Single colour reflectometry (SCORE) is a label-free technology for measuring all kinds of biomolecular interactions in real-time. Similar to BLI, it exploits interference effects at thin layers. However, it does not need a spectral resolution but rather uses monochromatic light. Thus, it is possible to analyse not only a single interaction but high-density arrays with up to 10,000 interactions per cm^{2}.

switchSENSE is a technology based on DNA nanolevers on a chip surface. A fluorescent dye as well as the unlabeled ligand are attached to this nanolever. Upon binding of an analyte to the ligand, the real-time kinetic rates (k_{on}, k_{off}) can be measured as changes in fluorescence intensity and the K_{d} can be derived. This method can be used to investigate protein-protein interactions, as well as to investigate modulators of protein-protein interactions by assessing ternary complex formation. An example for such modulators are PROTACs, which are investigated for their therapeutic potential in cancer therapy. Another example for such ternary interactions are bispecific antibodies binding to their two distinct antigens. switchSENSE can additionally be utilized to detect conformational changes induced by ligands binding to a target protein.

==Genetic methods==
The yeast two-hybrid and bacterial two-hybrid assays investigate interactions between artificial fusion proteins. They do not require isolation of proteins but rather use transformation to express proteins in yeast or bacteria, respectively. The cells are designed in a way that an interaction activates the transcription of a reporter gene or a reporter enzyme. These methods allow easy screening of interactions and libraries with high throughput (see two-hybrid screening).

==Computational methods==
Most PPI methods require some computational data analysis. The methods in this section are primarily computational although they typically require data generated by wet lab experiments.
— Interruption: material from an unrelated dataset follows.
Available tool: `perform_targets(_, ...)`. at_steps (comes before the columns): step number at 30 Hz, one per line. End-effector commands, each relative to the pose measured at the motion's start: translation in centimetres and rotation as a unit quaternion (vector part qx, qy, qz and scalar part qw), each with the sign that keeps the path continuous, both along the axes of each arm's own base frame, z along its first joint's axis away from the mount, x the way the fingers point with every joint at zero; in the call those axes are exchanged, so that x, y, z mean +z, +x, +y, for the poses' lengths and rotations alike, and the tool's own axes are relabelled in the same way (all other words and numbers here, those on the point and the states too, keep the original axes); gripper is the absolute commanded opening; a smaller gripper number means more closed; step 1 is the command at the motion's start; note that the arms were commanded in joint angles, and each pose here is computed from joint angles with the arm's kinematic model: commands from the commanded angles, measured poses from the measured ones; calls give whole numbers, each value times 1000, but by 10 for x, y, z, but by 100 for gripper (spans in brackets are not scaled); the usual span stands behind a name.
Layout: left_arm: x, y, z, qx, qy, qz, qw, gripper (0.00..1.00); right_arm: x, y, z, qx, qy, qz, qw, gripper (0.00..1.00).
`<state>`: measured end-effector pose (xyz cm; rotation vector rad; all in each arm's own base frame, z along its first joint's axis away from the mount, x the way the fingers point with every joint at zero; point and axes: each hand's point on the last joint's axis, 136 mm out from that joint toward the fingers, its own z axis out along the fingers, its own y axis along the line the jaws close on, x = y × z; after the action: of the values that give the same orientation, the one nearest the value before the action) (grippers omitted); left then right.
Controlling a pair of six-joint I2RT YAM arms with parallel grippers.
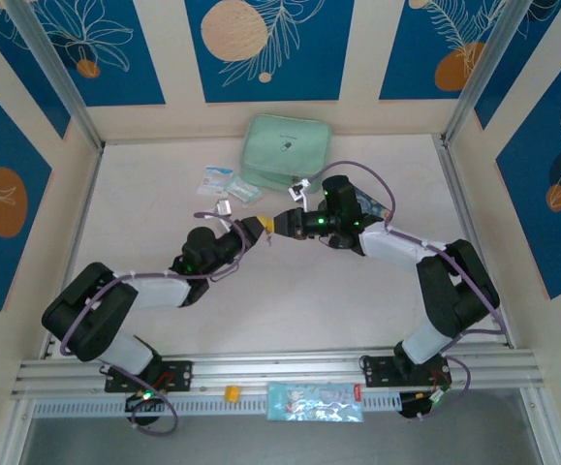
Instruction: Unlock the padlock with the key
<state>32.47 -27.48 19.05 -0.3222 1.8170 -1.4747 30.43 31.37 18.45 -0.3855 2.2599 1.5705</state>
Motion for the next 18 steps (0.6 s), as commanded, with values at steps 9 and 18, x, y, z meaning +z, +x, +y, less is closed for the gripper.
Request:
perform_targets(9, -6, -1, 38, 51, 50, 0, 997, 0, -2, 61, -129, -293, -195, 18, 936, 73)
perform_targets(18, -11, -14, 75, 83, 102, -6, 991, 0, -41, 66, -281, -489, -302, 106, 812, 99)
Protein–protein docking, the prediction of protein–protein interactions based only on the three-dimensional protein structures from X-ray diffraction of protein crystals might not be satisfactory.

Network analysis includes the analysis of interaction networks using methods of graph theory or statistical methods. The goal of these studies is to understand the nature of interactions in the context of a cell or pathway, not just individual interactions.